キストキメキトキス

「ん……っ、んんん、や…………ふ、ぅ…ゃだ、や……がく……っんくっ」

「ふ………っ」

暗い室内に、濡れたカイトの声が上がる。

どこか泣いているのにも似た、切なく喘ぐ声。

爪を立てるほどに縋りつかれて、がくぽの表情は恍惚とした中に笑みを刷く。

そのがくぽに半ば押し倒されてキス責めにされながら、カイトは縋りついたまま、薄く瞼を開いた。

ぶら下がる提灯。

墨の垂れる、古ぼけた看板。

意味ありげな、井戸――

「ん、ね………ゃ、やだ…………っ、がくぽ、ここ…ぉ、んんっ、ふ……いゃ……っ」

ぶるっと震え、カイトはきゅっと瞳を閉じて、がくぽに縋りつく。

文化祭の終わった、教室。

明日にはきれいに片付けられて、非日常から日常へと戻る。

夜になってもところどころにざわめきが残っている校内だが、さすがにここ――お化け屋敷には、生徒の姿はない。

そこに、がくぽは嫌がるカイトを連れ込んだ。

お化け嫌いで怖いもの嫌いのカイトに、『怖くなくなる方法を教えてやる』と、吹き込んで――

それでも嫌がったカイトをがくぽは力の差に物言わせて強引に引きずり込み、震えて固まった体を好都合とばかりに押し倒した。

キスの初めからもう、カイトは涙声だ。

「ゃ………っ、がくぽ…………ん、ゃあ…………」

懸命に嘆願してもキスは深くなるばかりで、一向に止まない。

カイトはぐすりと洟を啜り、これ以上なくがくぽに擦りついた。

腹がきゅうきゅうとしているのが、怖いせいなのか、しつこく酩酊するキスのせいなのか、わからない。

「ん…………ぅ、………ね、もぉ…………っ。こんな、とこで………こんな、とろかされちゃって…………っ」

くちびるに吸いつき続けるがくぽの頬をつねり、カイトは暗闇にも潤んだ瞳で睨み上げる。

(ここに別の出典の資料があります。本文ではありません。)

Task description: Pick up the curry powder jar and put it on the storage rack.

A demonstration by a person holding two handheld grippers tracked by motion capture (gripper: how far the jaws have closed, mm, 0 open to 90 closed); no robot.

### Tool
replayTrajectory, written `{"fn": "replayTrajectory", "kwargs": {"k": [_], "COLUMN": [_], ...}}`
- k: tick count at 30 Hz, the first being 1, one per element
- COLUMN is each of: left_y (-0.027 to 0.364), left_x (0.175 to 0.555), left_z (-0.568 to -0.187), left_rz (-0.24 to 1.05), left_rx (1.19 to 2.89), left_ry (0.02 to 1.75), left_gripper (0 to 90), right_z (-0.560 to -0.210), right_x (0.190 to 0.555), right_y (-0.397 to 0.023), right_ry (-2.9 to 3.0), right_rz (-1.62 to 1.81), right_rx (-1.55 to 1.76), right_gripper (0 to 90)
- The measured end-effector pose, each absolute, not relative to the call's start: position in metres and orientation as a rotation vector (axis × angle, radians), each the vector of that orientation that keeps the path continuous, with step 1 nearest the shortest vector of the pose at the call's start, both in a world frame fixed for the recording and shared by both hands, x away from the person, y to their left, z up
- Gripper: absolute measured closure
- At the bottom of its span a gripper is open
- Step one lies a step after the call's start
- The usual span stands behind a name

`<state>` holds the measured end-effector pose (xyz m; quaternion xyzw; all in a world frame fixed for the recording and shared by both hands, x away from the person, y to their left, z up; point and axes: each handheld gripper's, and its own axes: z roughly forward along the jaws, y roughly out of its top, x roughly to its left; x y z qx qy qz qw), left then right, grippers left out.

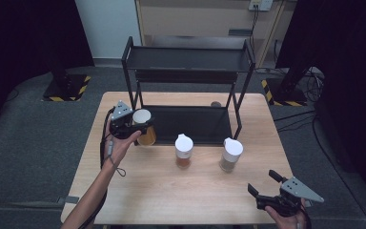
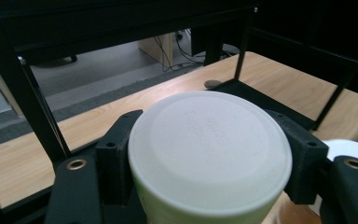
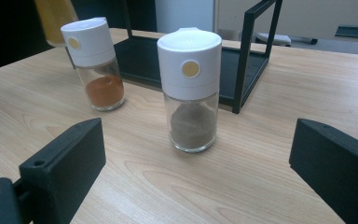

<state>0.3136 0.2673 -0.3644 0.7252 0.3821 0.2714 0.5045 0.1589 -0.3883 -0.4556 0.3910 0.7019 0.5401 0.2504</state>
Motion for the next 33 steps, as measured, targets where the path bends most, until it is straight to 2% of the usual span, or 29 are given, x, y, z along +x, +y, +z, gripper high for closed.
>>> {"fn": "replayTrajectory", "kwargs": {"k": [15, 33], "left_y": [0.243, 0.224], "left_x": [0.349, 0.373], "left_z": [-0.384, -0.41], "left_rz": [0.711, 0.763], "left_rx": [1.703, 1.671], "left_ry": [1.002, 1.087], "left_gripper": [32.1, 32.2], "right_z": [-0.456, -0.457], "right_x": [0.159, 0.16], "right_y": [-0.39, -0.392], "right_ry": [1.909, 1.911], "right_rz": [1.483, 1.499], "right_rx": [1.069, 1.074], "right_gripper": [4.2, 4.2]}}
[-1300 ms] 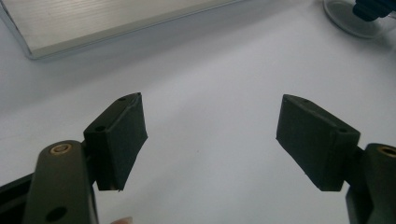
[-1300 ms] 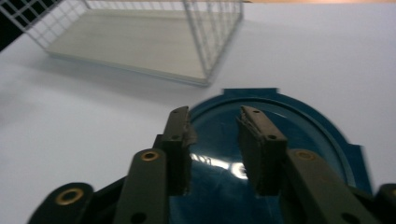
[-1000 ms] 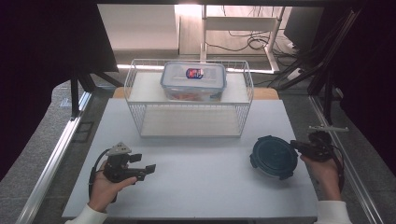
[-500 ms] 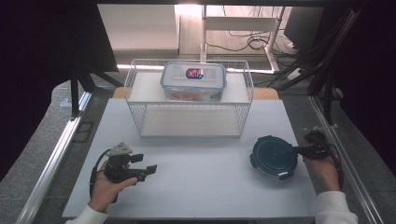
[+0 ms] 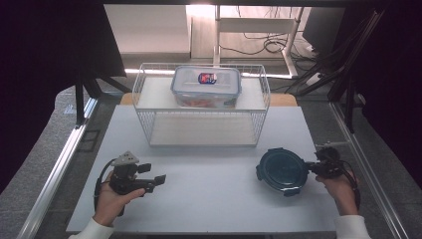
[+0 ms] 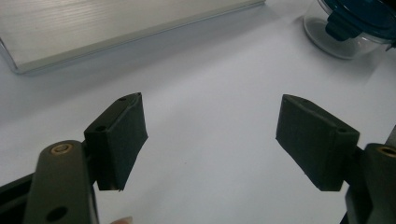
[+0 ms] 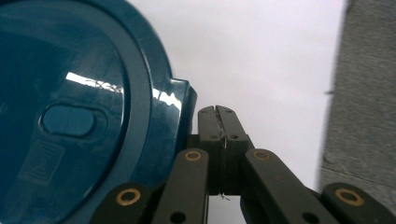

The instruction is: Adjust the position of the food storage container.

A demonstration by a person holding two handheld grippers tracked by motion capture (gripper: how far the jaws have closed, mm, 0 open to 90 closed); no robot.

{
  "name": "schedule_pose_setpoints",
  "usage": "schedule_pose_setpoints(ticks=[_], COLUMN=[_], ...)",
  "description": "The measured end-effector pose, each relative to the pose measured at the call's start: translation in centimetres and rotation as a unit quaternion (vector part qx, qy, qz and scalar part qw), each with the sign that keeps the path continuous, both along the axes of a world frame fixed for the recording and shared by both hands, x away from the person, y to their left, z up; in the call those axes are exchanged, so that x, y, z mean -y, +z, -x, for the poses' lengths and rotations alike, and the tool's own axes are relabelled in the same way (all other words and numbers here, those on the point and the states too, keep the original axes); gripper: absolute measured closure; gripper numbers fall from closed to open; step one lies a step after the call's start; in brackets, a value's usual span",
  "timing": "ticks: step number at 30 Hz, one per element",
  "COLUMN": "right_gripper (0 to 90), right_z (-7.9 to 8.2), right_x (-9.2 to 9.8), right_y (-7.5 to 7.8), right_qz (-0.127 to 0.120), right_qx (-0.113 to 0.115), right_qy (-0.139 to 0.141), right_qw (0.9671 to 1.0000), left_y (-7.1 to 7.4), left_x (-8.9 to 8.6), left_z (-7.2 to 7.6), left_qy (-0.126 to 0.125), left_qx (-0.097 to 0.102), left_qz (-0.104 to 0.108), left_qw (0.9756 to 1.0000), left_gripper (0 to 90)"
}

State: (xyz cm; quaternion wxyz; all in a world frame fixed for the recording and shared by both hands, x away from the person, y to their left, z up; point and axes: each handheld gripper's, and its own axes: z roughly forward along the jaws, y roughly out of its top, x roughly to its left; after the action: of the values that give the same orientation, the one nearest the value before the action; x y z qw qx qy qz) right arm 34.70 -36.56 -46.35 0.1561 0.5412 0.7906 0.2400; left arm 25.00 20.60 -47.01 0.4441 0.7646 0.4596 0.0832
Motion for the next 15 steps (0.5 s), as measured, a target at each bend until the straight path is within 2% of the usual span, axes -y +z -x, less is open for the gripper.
schedule_pose_setpoints(ticks=[3, 10, 15], right_gripper=[89.2, 89.2, 89.2], right_z=[0.9, 2.9, 3.7], right_x=[-0.7, -2.9, -4.1], right_y=[-0.1, -0.2, 0.3], right_qz=[-0.012, 0.004, -0.001], right_qx=[-0.003, -0.003, 0.004], right_qy=[0.007, 0.018, 0.028], right_qw=[0.9999, 0.9998, 0.9996], left_y=[0.2, 0.2, 0.2], left_x=[0.0, 0.0, 0.0], left_z=[0.0, 0.0, 0.0], left_qy=[0.002, 0.008, 0.013], left_qx=[0.006, 0.002, 0.007], left_qz=[0.0, -0.003, -0.005], left_qw=[1.0, 1.0, 0.9999], left_gripper=[24.3, 24.5, 25.1])
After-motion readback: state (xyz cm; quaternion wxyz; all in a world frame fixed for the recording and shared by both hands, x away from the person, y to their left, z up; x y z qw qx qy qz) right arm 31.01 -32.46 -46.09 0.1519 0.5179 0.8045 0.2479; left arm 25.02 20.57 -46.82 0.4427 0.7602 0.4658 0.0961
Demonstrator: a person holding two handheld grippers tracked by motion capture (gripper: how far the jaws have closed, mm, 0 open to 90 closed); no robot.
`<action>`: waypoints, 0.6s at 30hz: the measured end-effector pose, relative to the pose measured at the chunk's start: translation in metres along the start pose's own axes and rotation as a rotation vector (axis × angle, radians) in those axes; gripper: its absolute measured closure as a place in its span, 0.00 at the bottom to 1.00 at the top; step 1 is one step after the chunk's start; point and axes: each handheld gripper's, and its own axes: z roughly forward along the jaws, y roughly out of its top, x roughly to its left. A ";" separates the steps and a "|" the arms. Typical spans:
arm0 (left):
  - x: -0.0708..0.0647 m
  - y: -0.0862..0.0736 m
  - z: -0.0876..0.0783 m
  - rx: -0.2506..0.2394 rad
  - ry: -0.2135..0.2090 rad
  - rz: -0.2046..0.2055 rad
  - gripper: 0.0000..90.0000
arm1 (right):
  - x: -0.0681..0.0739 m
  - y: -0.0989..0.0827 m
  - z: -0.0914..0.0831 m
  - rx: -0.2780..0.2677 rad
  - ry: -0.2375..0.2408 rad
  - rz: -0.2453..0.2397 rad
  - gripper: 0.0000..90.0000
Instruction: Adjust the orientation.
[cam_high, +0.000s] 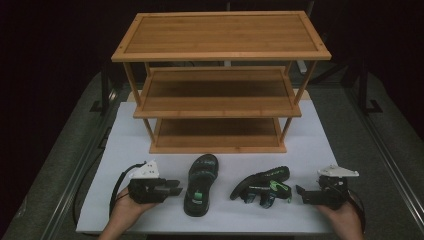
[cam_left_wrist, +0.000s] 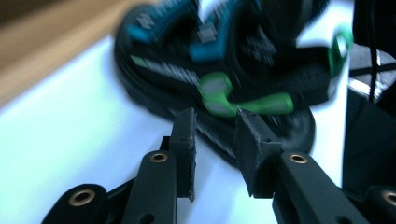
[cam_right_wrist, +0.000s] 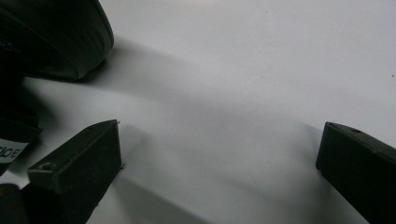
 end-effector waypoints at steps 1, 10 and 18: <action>-0.002 -0.003 0.003 0.016 -0.009 0.000 0.76 | 0.000 0.000 0.000 0.000 0.000 0.000 0.00; -0.012 -0.003 0.016 0.042 -0.041 0.019 0.74 | 0.000 0.000 0.000 0.001 -0.001 0.000 0.00; 0.000 -0.008 0.002 0.082 0.067 0.002 0.54 | 0.000 0.000 0.000 0.000 0.000 -0.001 0.00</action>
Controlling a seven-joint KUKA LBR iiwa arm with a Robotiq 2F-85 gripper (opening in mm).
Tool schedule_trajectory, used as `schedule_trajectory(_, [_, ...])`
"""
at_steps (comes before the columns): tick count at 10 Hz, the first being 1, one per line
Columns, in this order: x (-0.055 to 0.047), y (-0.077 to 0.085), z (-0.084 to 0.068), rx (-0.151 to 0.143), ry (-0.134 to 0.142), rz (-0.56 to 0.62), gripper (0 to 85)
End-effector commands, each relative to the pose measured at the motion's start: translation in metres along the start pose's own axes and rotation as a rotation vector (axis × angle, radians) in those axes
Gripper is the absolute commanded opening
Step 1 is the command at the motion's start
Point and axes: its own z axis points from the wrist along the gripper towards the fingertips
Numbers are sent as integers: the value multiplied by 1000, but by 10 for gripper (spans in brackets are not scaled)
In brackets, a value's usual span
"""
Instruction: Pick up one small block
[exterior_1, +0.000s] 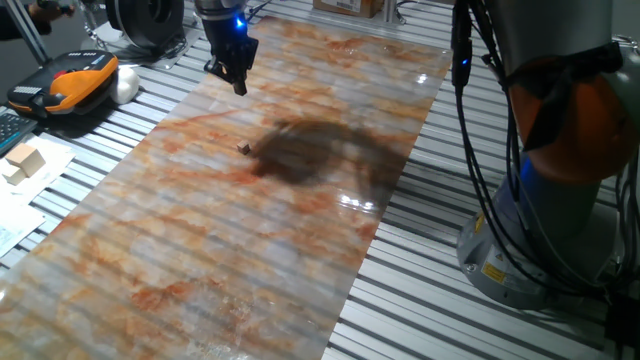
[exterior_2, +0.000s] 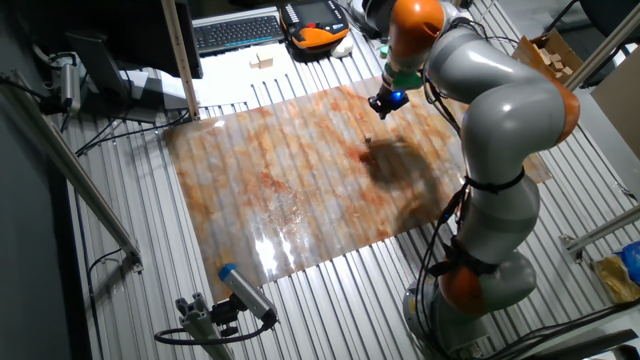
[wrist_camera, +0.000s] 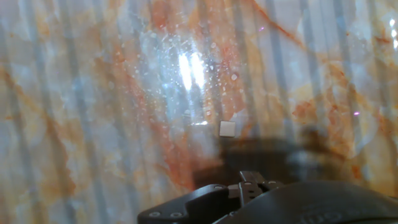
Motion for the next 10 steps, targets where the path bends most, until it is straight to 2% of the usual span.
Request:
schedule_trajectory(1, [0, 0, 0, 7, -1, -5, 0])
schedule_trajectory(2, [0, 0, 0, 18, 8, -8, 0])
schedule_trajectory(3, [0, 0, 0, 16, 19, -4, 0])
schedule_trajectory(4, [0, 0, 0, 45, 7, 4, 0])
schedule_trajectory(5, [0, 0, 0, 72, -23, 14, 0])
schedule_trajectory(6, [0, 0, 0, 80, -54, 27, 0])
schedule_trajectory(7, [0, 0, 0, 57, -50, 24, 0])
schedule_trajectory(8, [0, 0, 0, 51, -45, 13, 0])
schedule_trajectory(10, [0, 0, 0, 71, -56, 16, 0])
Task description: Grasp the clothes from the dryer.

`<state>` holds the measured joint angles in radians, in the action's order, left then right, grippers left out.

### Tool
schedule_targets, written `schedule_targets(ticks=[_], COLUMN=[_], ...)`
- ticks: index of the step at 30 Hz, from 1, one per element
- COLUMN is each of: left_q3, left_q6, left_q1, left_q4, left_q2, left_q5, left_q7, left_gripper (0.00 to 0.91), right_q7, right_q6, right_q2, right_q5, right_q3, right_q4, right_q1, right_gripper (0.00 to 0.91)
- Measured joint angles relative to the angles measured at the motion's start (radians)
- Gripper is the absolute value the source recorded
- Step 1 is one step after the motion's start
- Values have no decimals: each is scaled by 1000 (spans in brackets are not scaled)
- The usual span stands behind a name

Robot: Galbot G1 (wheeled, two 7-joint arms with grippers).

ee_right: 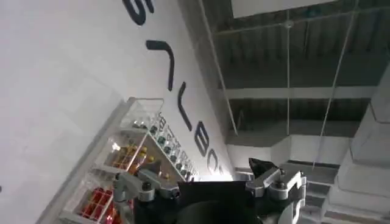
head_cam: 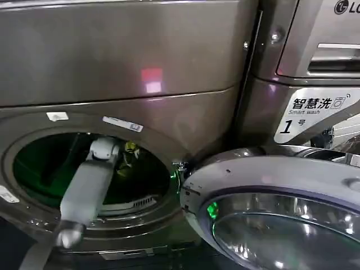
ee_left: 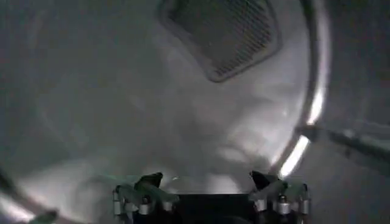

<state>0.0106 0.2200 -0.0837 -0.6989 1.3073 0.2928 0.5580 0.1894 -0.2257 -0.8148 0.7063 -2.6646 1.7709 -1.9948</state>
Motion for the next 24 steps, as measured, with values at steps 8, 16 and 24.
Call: schedule_targets(ticks=[8,16,24], left_q3=[85,206,326], left_q6=[-80,-107,-107], left_q1=[119,215,261], left_q4=[167,302,424], left_q2=[-4,23,55], left_q5=[290,430,511], left_q7=[180,266,300], left_gripper=[907,907,907], right_q7=[1,1,1], right_q6=[1,2,2], right_q2=[0,-9,-13], right_q5=[-1,-1,-3], right_q3=[1,-6,-3], right_q4=[3,7,13], right_q1=[-2,-8,-4], right_gripper=[907,907,907])
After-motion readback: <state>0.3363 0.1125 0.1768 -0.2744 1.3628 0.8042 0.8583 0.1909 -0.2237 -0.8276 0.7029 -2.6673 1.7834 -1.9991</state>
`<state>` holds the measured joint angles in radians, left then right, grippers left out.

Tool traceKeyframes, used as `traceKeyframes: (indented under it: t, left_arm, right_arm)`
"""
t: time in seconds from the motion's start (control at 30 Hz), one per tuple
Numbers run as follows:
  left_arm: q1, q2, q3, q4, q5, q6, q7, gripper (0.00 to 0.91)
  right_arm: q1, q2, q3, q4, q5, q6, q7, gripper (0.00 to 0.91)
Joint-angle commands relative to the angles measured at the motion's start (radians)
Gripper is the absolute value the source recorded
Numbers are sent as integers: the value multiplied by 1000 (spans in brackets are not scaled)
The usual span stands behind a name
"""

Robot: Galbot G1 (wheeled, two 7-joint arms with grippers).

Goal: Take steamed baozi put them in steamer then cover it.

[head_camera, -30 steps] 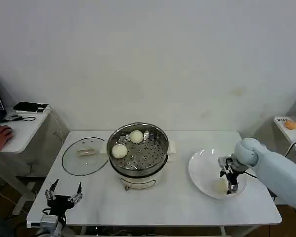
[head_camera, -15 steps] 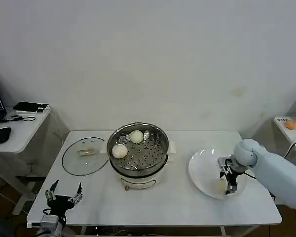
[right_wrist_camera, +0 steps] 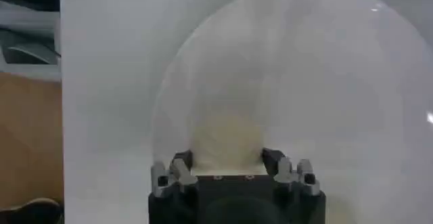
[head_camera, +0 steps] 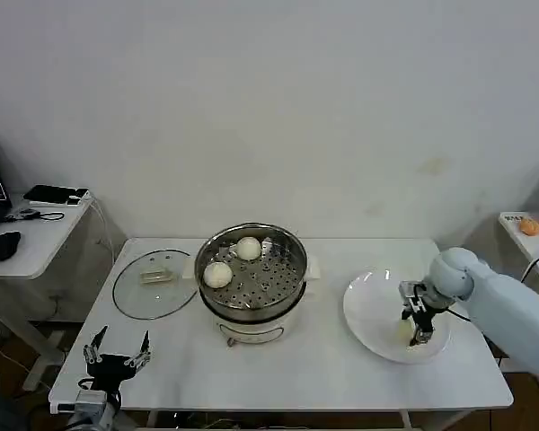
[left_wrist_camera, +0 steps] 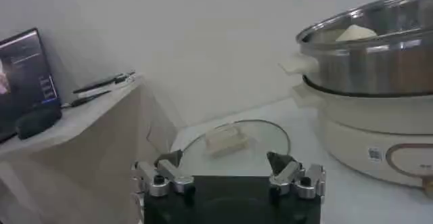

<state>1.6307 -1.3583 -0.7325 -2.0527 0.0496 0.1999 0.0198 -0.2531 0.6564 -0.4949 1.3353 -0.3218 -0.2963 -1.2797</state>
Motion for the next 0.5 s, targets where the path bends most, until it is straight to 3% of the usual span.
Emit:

「今度から……っおばけみるたびに、がくぽのこと、ほしくって、………からだっ、うずうずしちゃったら、どーすんのっ…………っ」

舌足らずに詰られて、がくぽは頬をつねられたまま笑った。

簡単に手を振り払うと、再びカイトに沈み込む。

「思うつぼだ」

「ぁ…………っんん………っっ」

触れる直前にささやかれた言葉に、抗議しようとしてもカイトのくちびるは塞がれて、ひたすらに蕩かされた。